Good-looking but Lacking Faithfulness: Understanding Local Explanation Methods through Trend-based Testing
He, Jinwen, Chen, Kai, Meng, Guozhu, Zhang, Jiangshan, Li, Congyi
While enjoying the great achievements brought by deep learning (DL), people are also worried about the decision made by DL models, since the high degree of non-linearity of DL models makes the decision extremely difficult to understand.
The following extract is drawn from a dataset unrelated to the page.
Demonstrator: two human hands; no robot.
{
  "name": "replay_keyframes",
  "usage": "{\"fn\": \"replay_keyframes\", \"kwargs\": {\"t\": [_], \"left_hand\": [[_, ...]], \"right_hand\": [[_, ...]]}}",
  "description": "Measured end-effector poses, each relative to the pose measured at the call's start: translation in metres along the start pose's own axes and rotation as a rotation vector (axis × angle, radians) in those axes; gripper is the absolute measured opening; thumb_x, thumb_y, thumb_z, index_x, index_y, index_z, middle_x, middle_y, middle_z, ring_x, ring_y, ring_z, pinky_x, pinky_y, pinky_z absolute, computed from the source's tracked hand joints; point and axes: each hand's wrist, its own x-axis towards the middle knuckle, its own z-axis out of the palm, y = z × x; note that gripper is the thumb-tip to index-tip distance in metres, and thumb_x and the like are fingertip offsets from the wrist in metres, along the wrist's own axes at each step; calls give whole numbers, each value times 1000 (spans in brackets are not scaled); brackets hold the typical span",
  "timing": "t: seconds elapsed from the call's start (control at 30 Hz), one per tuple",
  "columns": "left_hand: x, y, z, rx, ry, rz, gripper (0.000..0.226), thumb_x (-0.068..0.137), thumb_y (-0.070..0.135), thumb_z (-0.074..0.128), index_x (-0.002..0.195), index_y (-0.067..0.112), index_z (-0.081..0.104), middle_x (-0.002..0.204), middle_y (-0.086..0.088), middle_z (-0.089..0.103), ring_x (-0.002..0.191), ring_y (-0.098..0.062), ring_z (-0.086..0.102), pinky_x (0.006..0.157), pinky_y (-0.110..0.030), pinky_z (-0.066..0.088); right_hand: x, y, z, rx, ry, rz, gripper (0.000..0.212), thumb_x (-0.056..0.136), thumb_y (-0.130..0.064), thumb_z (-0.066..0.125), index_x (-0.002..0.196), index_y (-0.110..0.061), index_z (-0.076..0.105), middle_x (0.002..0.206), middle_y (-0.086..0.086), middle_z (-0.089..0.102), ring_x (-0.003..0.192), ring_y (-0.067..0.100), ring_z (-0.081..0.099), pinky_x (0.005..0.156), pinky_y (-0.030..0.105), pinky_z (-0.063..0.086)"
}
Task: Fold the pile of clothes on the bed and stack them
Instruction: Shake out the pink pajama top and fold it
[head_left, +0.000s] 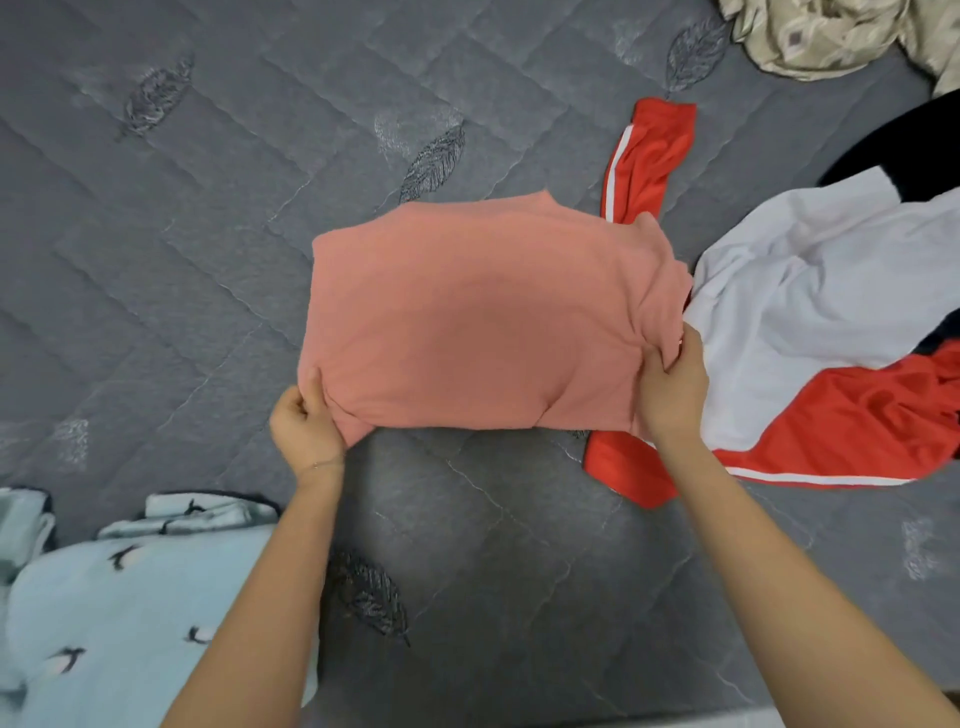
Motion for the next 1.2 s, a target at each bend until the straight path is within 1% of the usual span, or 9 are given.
{"fn": "replay_keyframes", "kwargs": {"t": [0.2,0.3,0.43,0.67,0.8,0.93,1.03,1.13,1.2], "left_hand": [[5,-25,-58,243,-15,-27,58,98,34,51,50,12,26,51,-7,19,58,-23,22,54,-37,16],[0,-42,-64,421,-45,-43,57,97,42,49,53,7,36,53,-17,37,60,-31,40,57,-37,29],[0,-57,-54,555,-171,12,51,97,42,48,66,2,51,79,-31,60,78,-45,56,65,-40,36],[-11,-44,-27,591,-205,83,31,93,17,56,116,-4,53,117,-29,47,109,-44,47,90,-50,38],[-21,-39,-19,565,-264,-7,30,99,23,44,121,2,43,120,-28,48,105,-46,51,84,-51,40],[-18,-54,-25,604,-200,-198,46,99,44,37,113,1,44,111,-31,57,102,-47,55,81,-48,40],[-11,-58,-31,468,-125,-158,49,98,46,40,80,2,47,88,-28,58,83,-40,54,71,-42,38],[1,-50,-40,288,-15,-49,53,101,35,42,57,7,32,54,-13,37,63,-26,35,57,-35,22],[11,-49,-48,256,25,-14,56,102,32,42,53,9,26,50,-8,24,61,-23,27,56,-36,15]], "right_hand": [[-26,22,-36,-25,-86,140,25,91,-15,59,113,-3,61,109,10,65,98,21,57,82,26,39],[-42,38,-39,-11,-100,208,29,92,-18,59,116,-2,60,113,11,64,103,25,58,85,29,41],[-50,43,-31,23,-107,286,44,92,-24,59,133,-11,48,128,7,57,116,23,54,98,34,42],[-42,41,-23,18,-238,361,63,89,-42,63,137,-7,41,129,5,52,116,22,52,97,34,42],[-37,41,-22,76,-176,337,41,90,-39,61,119,-10,55,115,2,59,107,21,56,95,37,46],[-35,42,-21,214,-77,348,21,92,-32,60,98,-12,61,102,2,65,99,20,60,91,34,49],[-35,44,-22,254,-75,349,18,92,-28,61,96,-11,62,94,-2,64,92,15,58,81,24,46],[-34,48,-24,242,-81,327,19,92,-27,61,96,-9,64,88,-7,65,88,12,59,78,23,47],[-35,51,-24,202,-63,317,20,91,-29,62,96,-9,65,89,-6,67,91,14,61,83,28,49]]}}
Consequently, attacks such as adversarial attacks are easy to carry out, but difficult to detect and explain, which has led to a boom in the research on local explanation methods for explaining model decisions. In this paper, we evaluate the faithfulness of explanation methods and find that traditional tests on faithfulness encounter the random dominance problem, \ie, the random selection performs the best, especially for complex data. To further solve this problem, we propose three trend-based faithfulness tests and empirically demonstrate that the new trend tests can better assess faithfulness than traditional tests on image, natural language and security tasks. We implement the assessment system and evaluate ten popular explanation methods. Benefiting from the trend tests, we successfully assess the explanation methods on complex data for the first time, bringing unprecedented discoveries and inspiring future research. Downstream tasks also greatly benefit from the tests. For example, model debugging equipped with faithful explanation methods performs much better for detecting and correcting accuracy and security problems.